A la Renaissance, il n’y avait pas vraiment de « scientifiques » mais plutôt l’idéal d’un « savant » capable d’embrasser l’ensemble des sciences. La règle est-elle toujours de comprendre ou au moins de pouvoir discuter sur l’ensemble du champ scientifique ?
Oui, une chaire de linguistique est discutée aussi par des physiciens et des chimistes. Le champ du savoir est vaste et il est certes impossible à un seul homme de le couvrir. En revanche une assemblée le peut. L’idéal humaniste tient toujours.

Cette chaire permet d’affirmer la robotique en tant que telle. Comment envisagez-vous ses développements ?
Cette chaire a donné une grande visibilité à la robotique. C’est une discipline à part entière, loin de ces expositions qui la réduisent souvent à une technologie et à des marchés. J’ai été  très sollicité par les journalistes et j’ai pris le parti de répondre à tous. J’avais un message à faire passer : la robotique est une discipline porteuse de savoir, ce n’est pas seulement une technologie. Les chercheurs en sont convaincus ; les pouvoirs publics, et la société en général, pas nécessairement. Je pense quant à moi que la robotique humanoïde est un formidable sujet de recherche fondamentale qui ouvre des perspectives dans les sciences de la vie, que ce soient les neurosciences, la biomécanique ou la psychophysique, et ce, indépendamment de futures applications.

Jean-Paul Laumond est directeur de recherche de classe exceptionnelle au CNRS. Chercheur au LAAS depuis le début de sa carrière scientifique, il est à l’origine du groupe Gepetto dont les travaux portent sur les fondements calculatoires du mouvement anthropomorphe chez l'homme et pour les systèmes artificiels. Il enseigne la robotique à l'ENS. Professeur certifié de mathématiques au début de sa carrière, il se tourne vers la recherche et soutient une thèse en robotique puis intègre le CNRS en 1985. Dans les années 1990, il coordonne deux projets européens consacrés à l'algorithmique de la planification de mouvements et à ses applications. En 2000, il contribue à la création de la société Kineo Cam qu'il dirige pendant deux ans. L'entreprise développe des composants logiciels aujourd'hui bien implantés dans le secteur du prototypage virtuel pour l'industrie automobile et l'aéronautique. Il co-dirige de 2005 à 2008 le laboratoire franco-japonais AIST-CNRS JRL dédié à la robotique humanoïde. Il est IEEE Fellow. Il a été le titulaire 2011-2012 de la chaire innovation technologique Liliane Bettencourt du Collège de France.

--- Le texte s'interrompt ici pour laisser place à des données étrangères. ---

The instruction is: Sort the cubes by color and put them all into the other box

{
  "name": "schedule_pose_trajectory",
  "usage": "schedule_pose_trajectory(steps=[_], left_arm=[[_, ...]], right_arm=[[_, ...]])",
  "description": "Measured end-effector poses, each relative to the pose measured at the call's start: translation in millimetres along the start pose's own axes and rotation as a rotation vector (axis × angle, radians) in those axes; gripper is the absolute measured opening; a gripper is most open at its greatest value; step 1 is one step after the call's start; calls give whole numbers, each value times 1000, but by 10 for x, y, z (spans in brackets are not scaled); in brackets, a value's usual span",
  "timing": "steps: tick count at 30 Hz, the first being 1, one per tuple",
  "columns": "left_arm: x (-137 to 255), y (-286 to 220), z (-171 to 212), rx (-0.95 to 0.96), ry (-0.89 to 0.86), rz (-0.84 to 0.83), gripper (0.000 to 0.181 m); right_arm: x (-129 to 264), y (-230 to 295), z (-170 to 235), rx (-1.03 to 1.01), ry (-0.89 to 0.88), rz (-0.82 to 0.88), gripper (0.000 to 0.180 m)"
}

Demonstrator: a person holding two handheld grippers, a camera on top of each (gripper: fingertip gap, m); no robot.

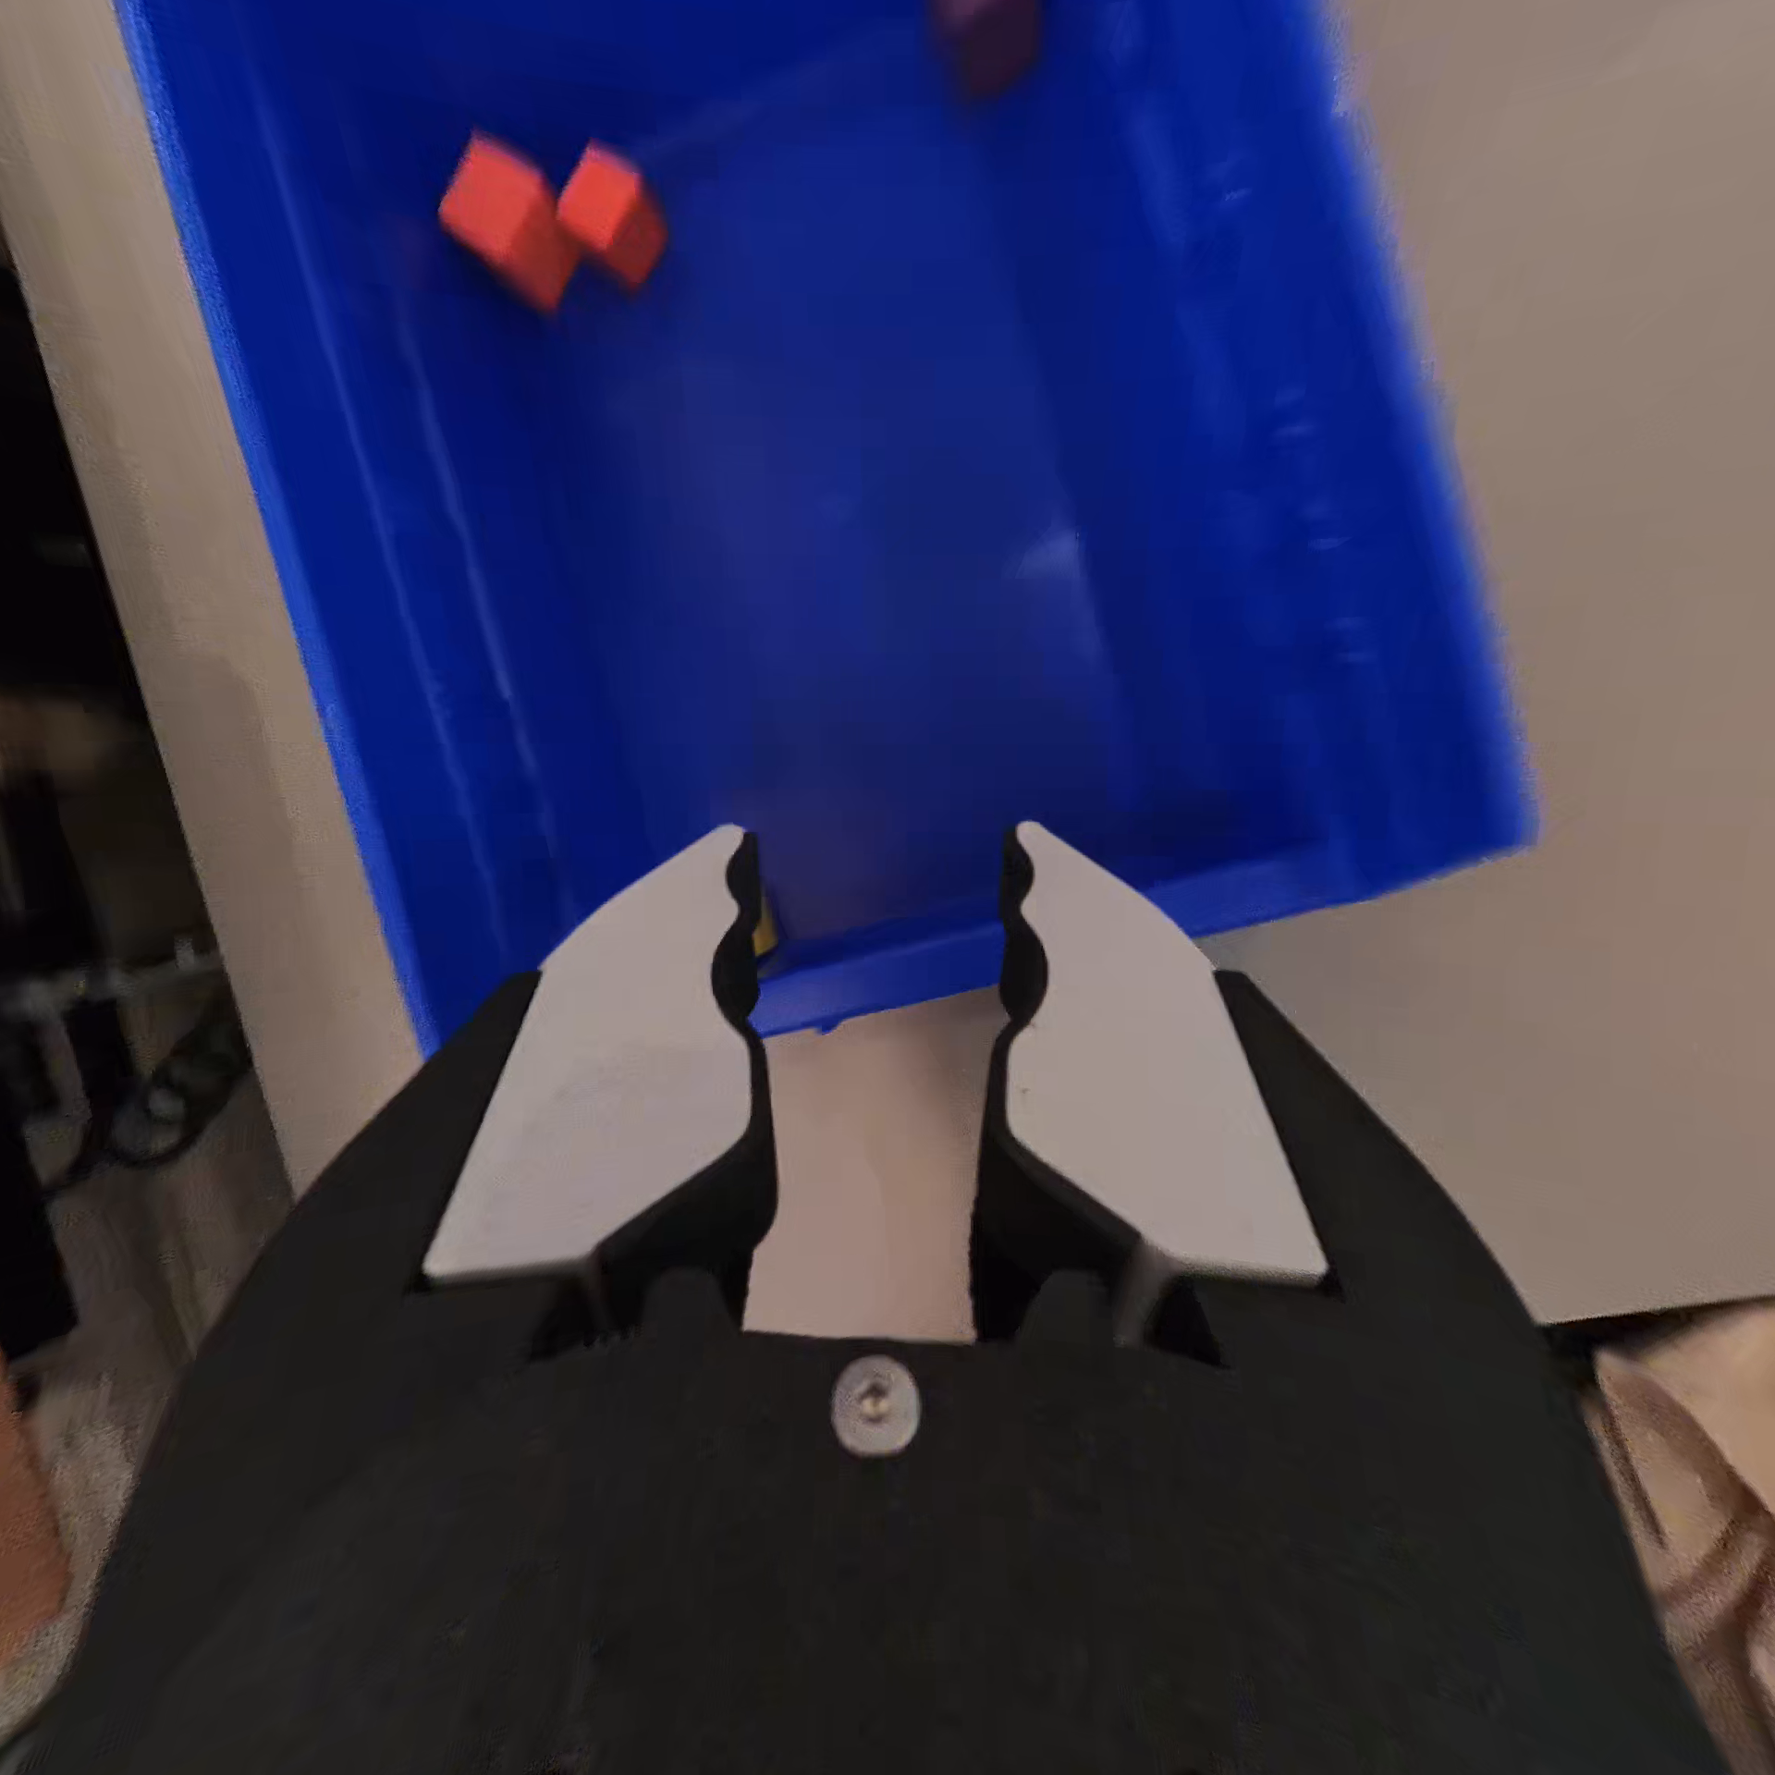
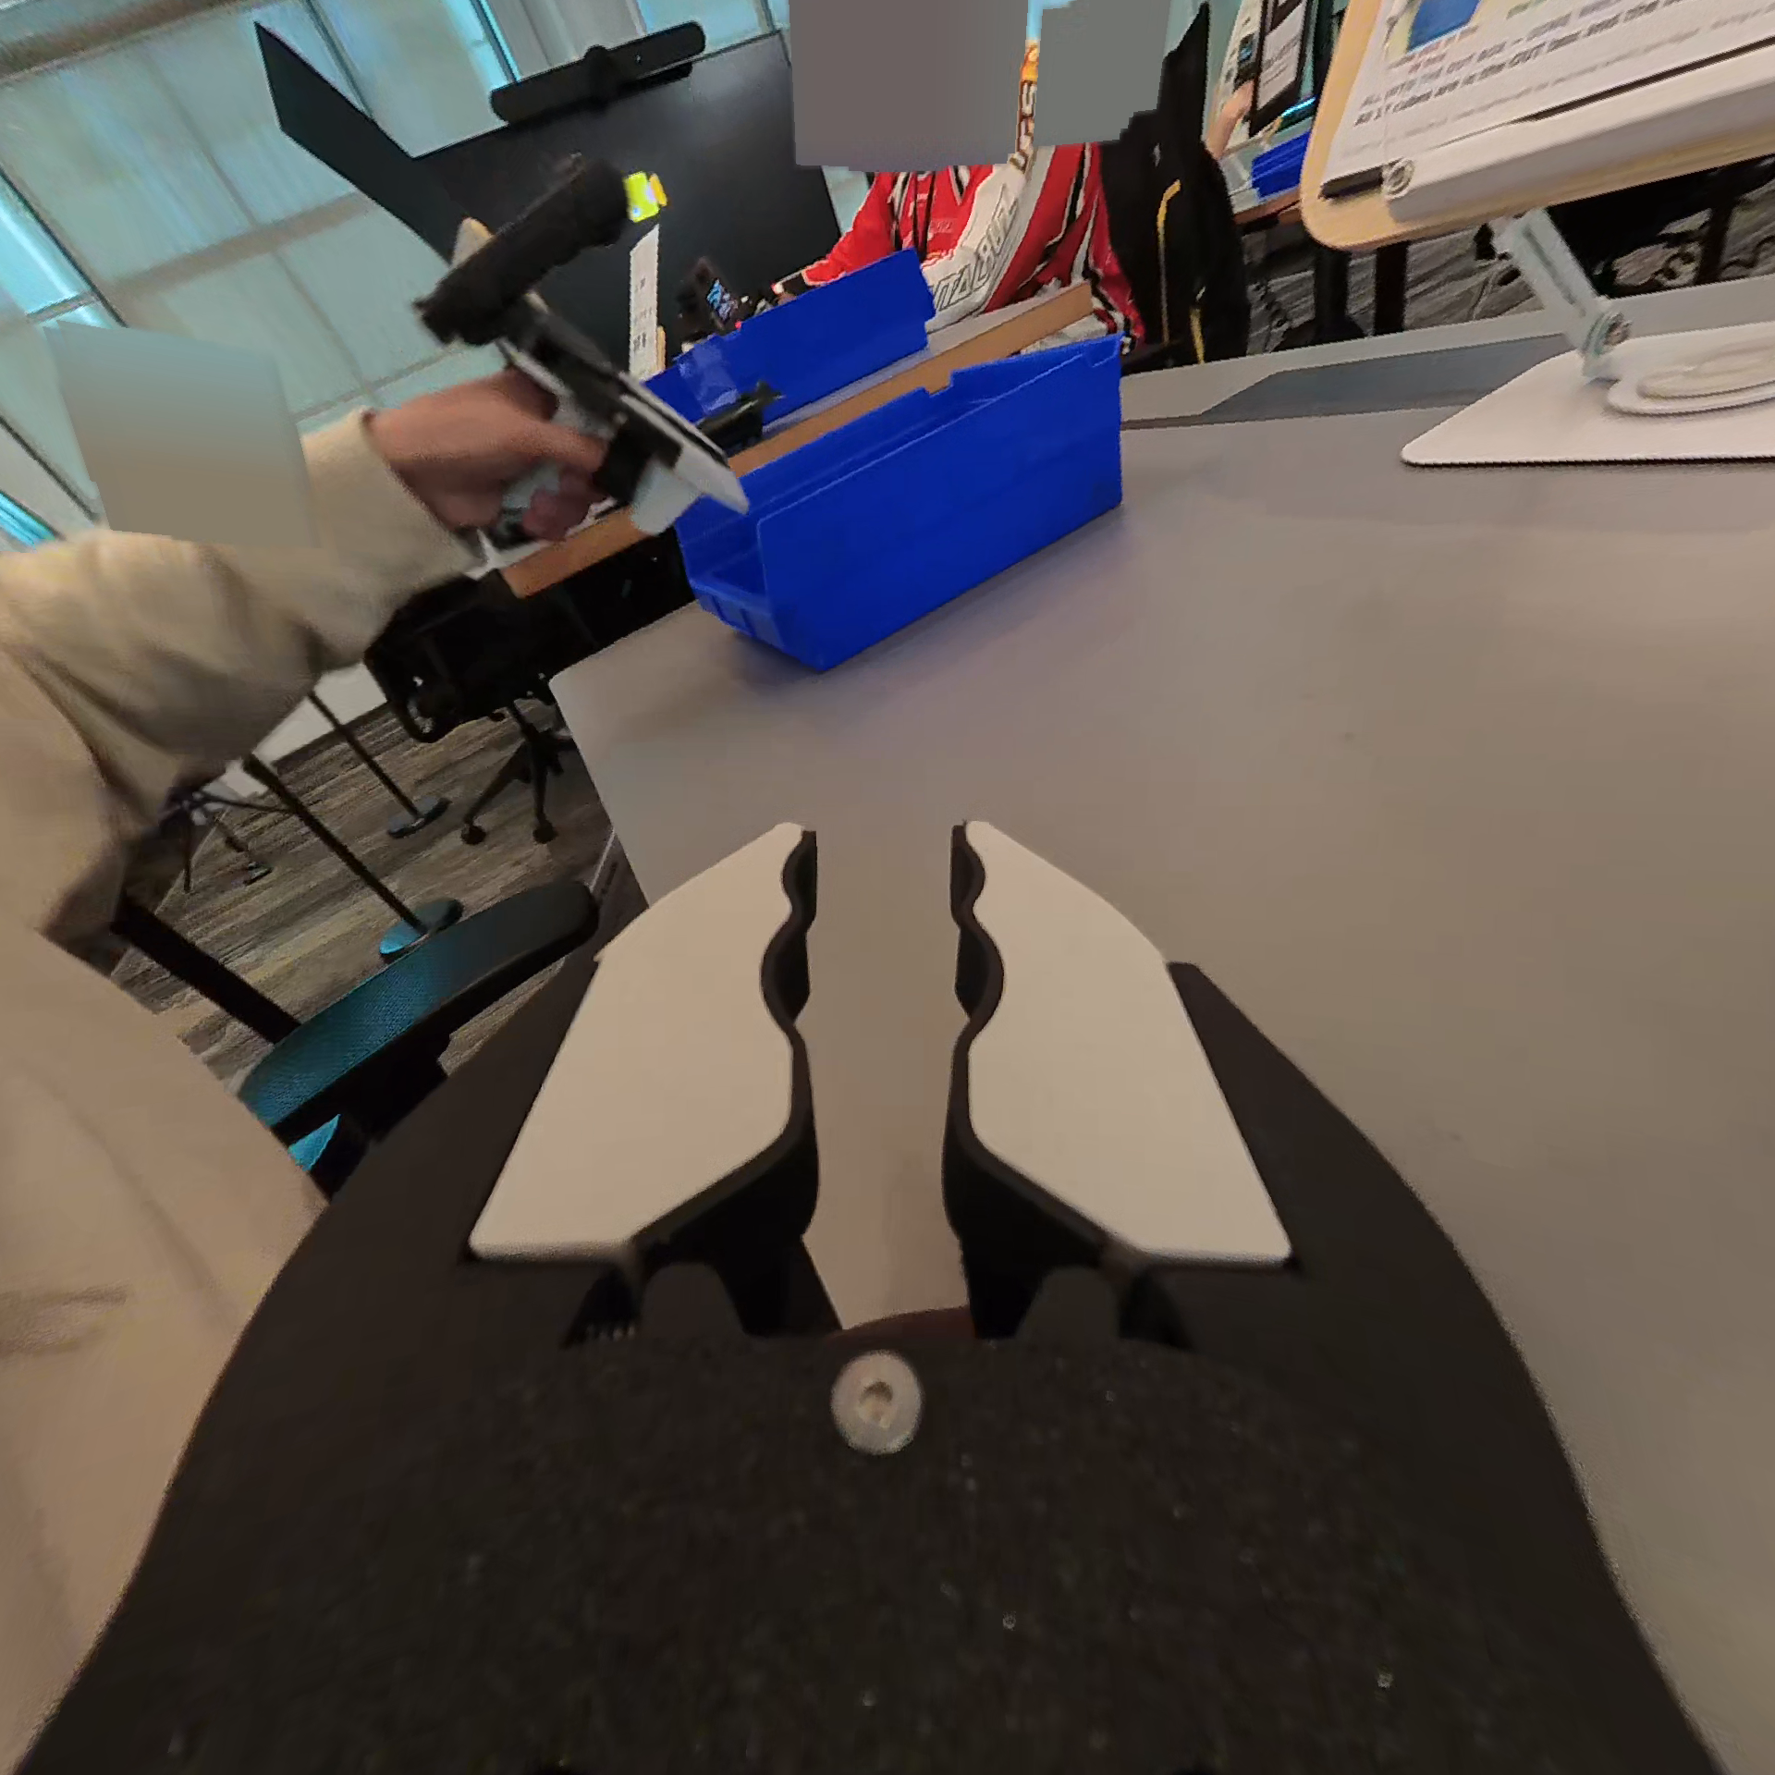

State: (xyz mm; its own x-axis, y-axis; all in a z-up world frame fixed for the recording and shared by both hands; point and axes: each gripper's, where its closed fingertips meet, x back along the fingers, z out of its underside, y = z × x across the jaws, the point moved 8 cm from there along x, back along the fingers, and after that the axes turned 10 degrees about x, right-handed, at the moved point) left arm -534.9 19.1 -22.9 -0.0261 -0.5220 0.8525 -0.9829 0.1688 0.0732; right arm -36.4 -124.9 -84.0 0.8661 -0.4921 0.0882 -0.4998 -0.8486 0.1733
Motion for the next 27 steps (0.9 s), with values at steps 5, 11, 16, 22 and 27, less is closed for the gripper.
schedule_pose_trajectory(steps=[5,11,16,22,27], left_arm=[[-323,365,-28,123,254,-43,49],[-555,484,17,161,411,-124,49],[-716,488,42,165,517,-169,46],[-820,499,67,198,659,-191,43],[-816,543,105,197,762,-181,33]], right_arm=[[-20,48,72,45,49,-24,26],[82,43,96,90,51,-25,26],[182,24,12,65,-2,-60,26],[218,31,-51,3,-50,-146,26],[216,62,-55,9,-47,-166,25]])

[1] Co-fondateur et directeur adjoint du LAAS de 1967 à 1974, fondateur du groupe de robotique au LAAS

[2] Directeur de recherche au CNRS, directeur du LAAS de 2003 à 2006

[3] Le premier robot mobile du LAAS, maintenant au musée des Arts et Métiers à Paris.

[4] Directeur de Recherche au LAAS-CNRS.

[5] Joint Robotics Laboratory (JRL).

[6] Ingénieur de Recherche au LAAS-CNRS.

[7] Directeur de Recherche au LAAS-CNRS.

[8] Directeur de Recherche au LAAS-CNRS

[9] Neurophysiologiste, Professeur honoraire au Collège de France, Membre de l’Académie des Sciences et de l’Académie des Technologies.